Copper, semiconductors and financials gave up the ghost yesterday prompting Keystone's algorithm to move to the short side. So today we see if Keybot wants to whipsaw back to the long side or if the algo is content with motoring along on the short side. Thus, the same three sectors are key today. Watch JJC 45.40, SOX 371.30 and XLF 12.82.  XLF is dancing on top of that level so the financials will greatly effect market direction today. The retail sector will now come into play as well so watch RTH, the 110-ish level.

Checking the very short term indicators, NYAD dropped to -2100 but closed off the lows at -1800. This is a low number agreeable to markets rallying but a close or intraday low lower than the -2100 would seal the rally deal better.  TRIN closed at 2.36, it was up over 4 during yesterday's session, so it is consistent with wanting to now see a market bounce due to the strong bearishness. The VIX was flat to down yesterday, odd behavior considering the market selling. The CPC put/call exhibits similar odd behavior dropping yesterday indicating that traders were jumping on the bull train despite the market selling off. Thus, many traders believe in Santa and the Santa Claus Rally and expect to receive a pony over the next 2 or 3 weeks. Perhaps they will receive a gift from the pony instead, one that requires a shovel.

The SPX lost the 1235-1268 nine-day channel yesterday, but price did recover into the close to print 1236 a hair above the critical and sturdy 1235 supportBulls need 20 points of upside, to touch the 1255 handle, if so, the markets will accelerate higher. That is a formidable move, however, retracing yesterdays drop.  The bears have it easier, only needing to print 1227 to get the downhill bear momo going again. A move thru 1228-1254 is sideways action.

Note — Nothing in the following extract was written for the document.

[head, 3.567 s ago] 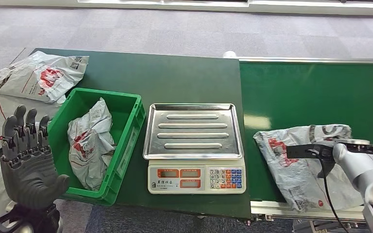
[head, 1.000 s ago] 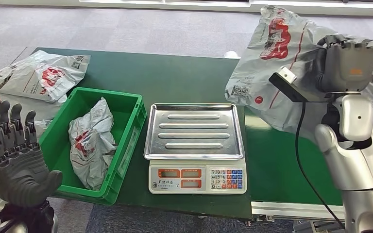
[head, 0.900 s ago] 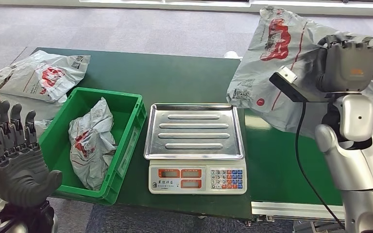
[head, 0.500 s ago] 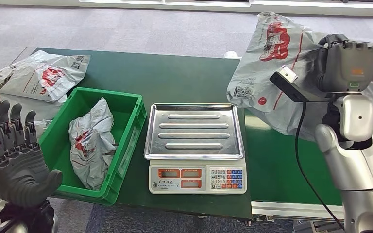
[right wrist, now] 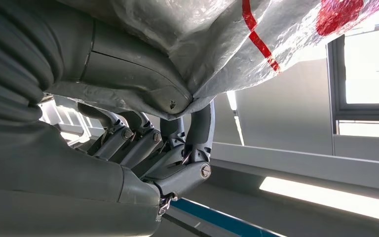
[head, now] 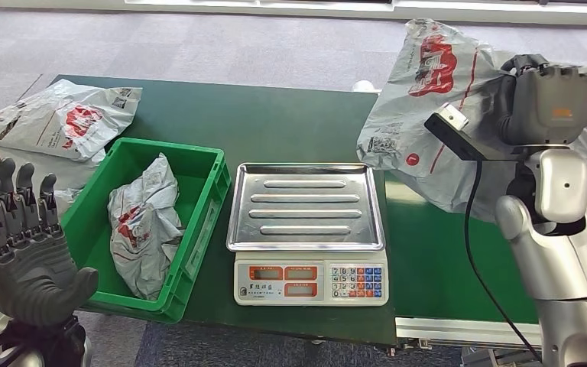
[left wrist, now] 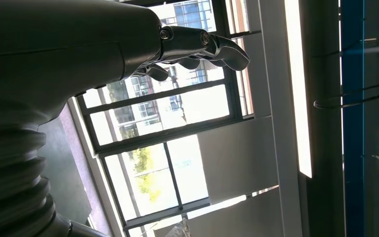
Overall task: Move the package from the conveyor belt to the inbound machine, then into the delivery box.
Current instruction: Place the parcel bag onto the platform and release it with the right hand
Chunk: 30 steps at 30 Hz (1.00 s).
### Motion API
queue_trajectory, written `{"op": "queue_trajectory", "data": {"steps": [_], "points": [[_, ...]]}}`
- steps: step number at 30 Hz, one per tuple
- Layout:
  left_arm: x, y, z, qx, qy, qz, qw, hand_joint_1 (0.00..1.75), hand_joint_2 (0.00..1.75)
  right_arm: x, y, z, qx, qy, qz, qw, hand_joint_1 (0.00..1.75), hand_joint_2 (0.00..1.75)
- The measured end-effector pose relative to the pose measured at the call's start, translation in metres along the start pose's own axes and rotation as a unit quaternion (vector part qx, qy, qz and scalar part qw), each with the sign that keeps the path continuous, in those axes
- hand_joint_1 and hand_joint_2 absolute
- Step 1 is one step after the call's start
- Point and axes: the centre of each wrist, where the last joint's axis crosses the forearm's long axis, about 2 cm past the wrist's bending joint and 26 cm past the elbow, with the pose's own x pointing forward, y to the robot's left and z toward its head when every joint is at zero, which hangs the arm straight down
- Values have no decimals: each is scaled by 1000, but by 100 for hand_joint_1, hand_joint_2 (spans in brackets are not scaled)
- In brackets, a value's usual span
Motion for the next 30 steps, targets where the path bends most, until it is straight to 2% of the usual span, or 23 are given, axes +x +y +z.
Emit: {"op": "queue_trajectory", "data": {"steps": [30], "points": [[0, 0, 0, 0, 0, 0, 1000, 0, 175, 0, -1, 0, -3, 0, 0, 1000, 175, 175]]}}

In a nutshell, watch XLF 12.82, SOX 371.30, JJC 45.40, RTH 109.75 and SPX 1227/1255 to determine broad market direction. The 10 AM, 1 PM and 2:15 PM times are all potential market pivot points. The Fed anouncement serves as a crescendo for today's action, thus, markets may be choppy and flat into the 2 PM hour. European news continues to be the main market driver. For now, bond yields are behaving themselves. Global markets are walking on eggshells currently.